6. The grill is too hot:
Your first goal at the Fourth of July barbecue is not to make any of your guests (or even worse, your host) spend the Fifth of July vomiting. If you get too macho with the fire and drop a few drumsticks before the coals have settled to the desired white-hot temperature (in other words, no billowing flames), you will end up with blackened skin surrounding chicken flesh the color of Uncle Sam's tie.

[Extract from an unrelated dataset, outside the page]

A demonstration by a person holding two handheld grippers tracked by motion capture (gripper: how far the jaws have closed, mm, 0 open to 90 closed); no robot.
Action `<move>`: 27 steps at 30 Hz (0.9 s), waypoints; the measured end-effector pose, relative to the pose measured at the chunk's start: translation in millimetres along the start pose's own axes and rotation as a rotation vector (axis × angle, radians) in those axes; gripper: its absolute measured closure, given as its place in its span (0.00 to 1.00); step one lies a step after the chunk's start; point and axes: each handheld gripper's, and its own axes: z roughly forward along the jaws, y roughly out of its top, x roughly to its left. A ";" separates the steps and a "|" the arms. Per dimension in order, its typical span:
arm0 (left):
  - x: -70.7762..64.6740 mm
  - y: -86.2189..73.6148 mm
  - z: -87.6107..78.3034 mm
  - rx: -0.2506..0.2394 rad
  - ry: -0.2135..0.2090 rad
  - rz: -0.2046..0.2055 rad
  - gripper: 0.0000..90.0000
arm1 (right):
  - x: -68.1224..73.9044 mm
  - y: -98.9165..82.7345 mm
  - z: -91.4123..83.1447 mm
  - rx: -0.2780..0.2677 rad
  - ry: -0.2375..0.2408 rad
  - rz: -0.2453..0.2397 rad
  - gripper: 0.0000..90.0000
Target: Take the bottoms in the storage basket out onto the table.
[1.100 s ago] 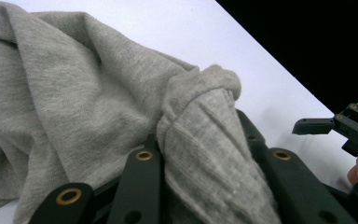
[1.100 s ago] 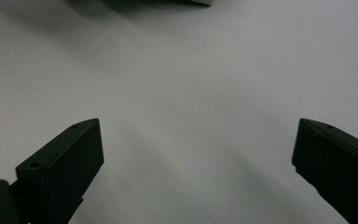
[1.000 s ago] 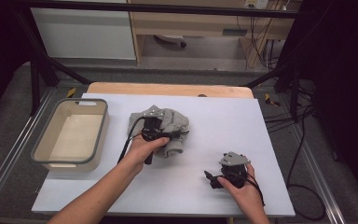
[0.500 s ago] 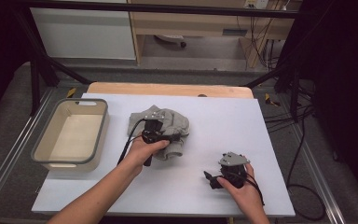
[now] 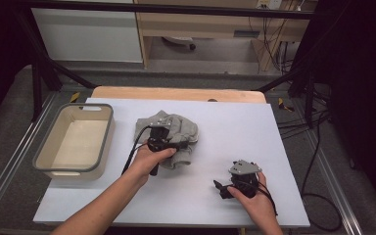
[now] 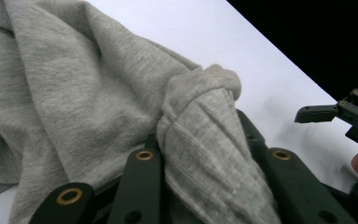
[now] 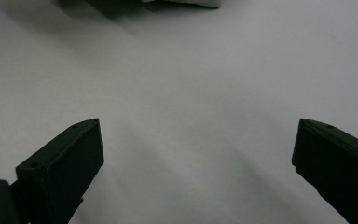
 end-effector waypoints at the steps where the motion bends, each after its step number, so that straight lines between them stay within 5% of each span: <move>1: -0.2 -0.3 0.4 0.001 0.001 0.002 0.77 | -0.1 0.2 0.1 -0.004 0.001 -0.003 0.03; 23: -9.7 -26.9 1.5 0.050 -0.008 0.049 0.77 | -4.0 0.8 -3.3 -0.020 -0.019 0.014 0.03; 27: -13.1 -25.4 -3.0 0.037 -0.020 0.041 0.63 | -4.8 0.5 -3.2 -0.018 -0.021 0.020 0.03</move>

5. The overly patriotic guest:
In theory, a patriot belongs at the Fourth of July barbecue, but be careful you don't invite the proselytizing type. We're all for keeping a small part of our brain unclouded by Budweiser and halfway cognizant of the whole we're-not-part-of-England-or-any-other-place-anymore-thing, but you really don't want to hear constant reminders about how great it is that you are very blessed to have the freedom to cook whatever the hell you want to and eat whatever the hell you want to and shoot off whatever the hell you want to and that you should never, ever forget it.
4. The fireworks enthusiast:
He didn't come for the food, let's just put it that way. Or the beer. He drove five hours across state lines to get some so-called “real” fireworks. He showed up with a brimming trunk. Red-faced and hooting disconcertingly, he strapped a pack of brats to a M-80, pointed it at the neighbor's house and lit the damn thing. We know this happens because it once happened to us. Don't invite this person if you know him.
3. The vitriolic vegan:
Don't invite the vegan (or vegetarian) who arrives at a packed shindig with a tiny package of tempeh and immediately rushes over to the grill to harangue the chef for not leaving a small portion of grate estate free for only vegetables and soy products. It's a barbecue. Things get messy. Bring your own grill if you care that much.
2. The churlish carnivore:
Don't invite the meat eater who rudely commandeers the entirety of the grill and taunts the vegetarians present. “Enjoy your rabbit food.” “Tofu is un-American.” “Does that taste like anything?” Much of the time, it doesn't, but be nice regardless.
1. There is no grill:
You'd think actually having a grill would be a no-brainer, but sadly we've found ourselves stuck in this very situation: organizing an impromptu picnic gathering and trying to find an unclaimed one — whether a friend's Weber or one of those grungy concrete park contraptions. Don't let this happen to you. It's demoralizing to host a barbecue and eat only coleslaw and chips or spend the whole afternoon cooking burgers indoors on a skillet.